• PROBLEM: Go to the line containing "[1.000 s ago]" in the listing below. Output that line and each later one exactly.

(SUPPLIED MATERIAL begins)

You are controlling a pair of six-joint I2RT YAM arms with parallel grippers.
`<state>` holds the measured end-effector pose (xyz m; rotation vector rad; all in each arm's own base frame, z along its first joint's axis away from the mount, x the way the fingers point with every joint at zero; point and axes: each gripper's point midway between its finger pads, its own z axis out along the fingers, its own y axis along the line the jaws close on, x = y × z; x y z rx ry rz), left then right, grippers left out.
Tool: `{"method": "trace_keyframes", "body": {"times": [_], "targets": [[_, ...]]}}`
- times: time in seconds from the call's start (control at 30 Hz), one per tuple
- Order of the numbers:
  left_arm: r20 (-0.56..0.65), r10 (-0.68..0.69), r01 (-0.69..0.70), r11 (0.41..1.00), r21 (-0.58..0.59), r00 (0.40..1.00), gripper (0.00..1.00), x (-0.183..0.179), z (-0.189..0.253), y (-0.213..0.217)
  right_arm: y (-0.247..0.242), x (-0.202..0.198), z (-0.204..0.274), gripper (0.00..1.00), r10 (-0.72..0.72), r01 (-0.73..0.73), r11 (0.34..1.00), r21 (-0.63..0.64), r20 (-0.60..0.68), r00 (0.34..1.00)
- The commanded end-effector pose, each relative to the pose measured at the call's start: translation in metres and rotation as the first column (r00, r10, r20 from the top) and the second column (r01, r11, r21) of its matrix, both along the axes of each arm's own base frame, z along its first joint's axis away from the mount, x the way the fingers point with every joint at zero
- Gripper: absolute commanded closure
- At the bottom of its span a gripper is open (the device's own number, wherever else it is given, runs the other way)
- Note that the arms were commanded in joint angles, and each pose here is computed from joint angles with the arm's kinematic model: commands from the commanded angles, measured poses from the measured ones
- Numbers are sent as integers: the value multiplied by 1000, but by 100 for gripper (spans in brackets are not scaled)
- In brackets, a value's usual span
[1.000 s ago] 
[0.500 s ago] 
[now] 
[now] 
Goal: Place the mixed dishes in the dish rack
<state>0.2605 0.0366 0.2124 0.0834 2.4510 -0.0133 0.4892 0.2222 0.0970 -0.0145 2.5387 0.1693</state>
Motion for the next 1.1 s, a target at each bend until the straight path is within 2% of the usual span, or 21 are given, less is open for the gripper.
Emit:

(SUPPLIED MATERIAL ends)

• EXPECTED ANSWER:
[1.000 s ago] 
[0.500 s ago] 
[now] 
[now] 
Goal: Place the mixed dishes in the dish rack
<state>0.2605 0.0366 0.2124 0.0834 2.4510 -0.0133 0.4892 0.2222 0.0970 -0.0145 2.5387 0.1693</state>
Motion for the next 1.1 s, a target at each bend until the straight path is within 2% of the usual span, or 21 are given, less is open for the gripper.
Emit:

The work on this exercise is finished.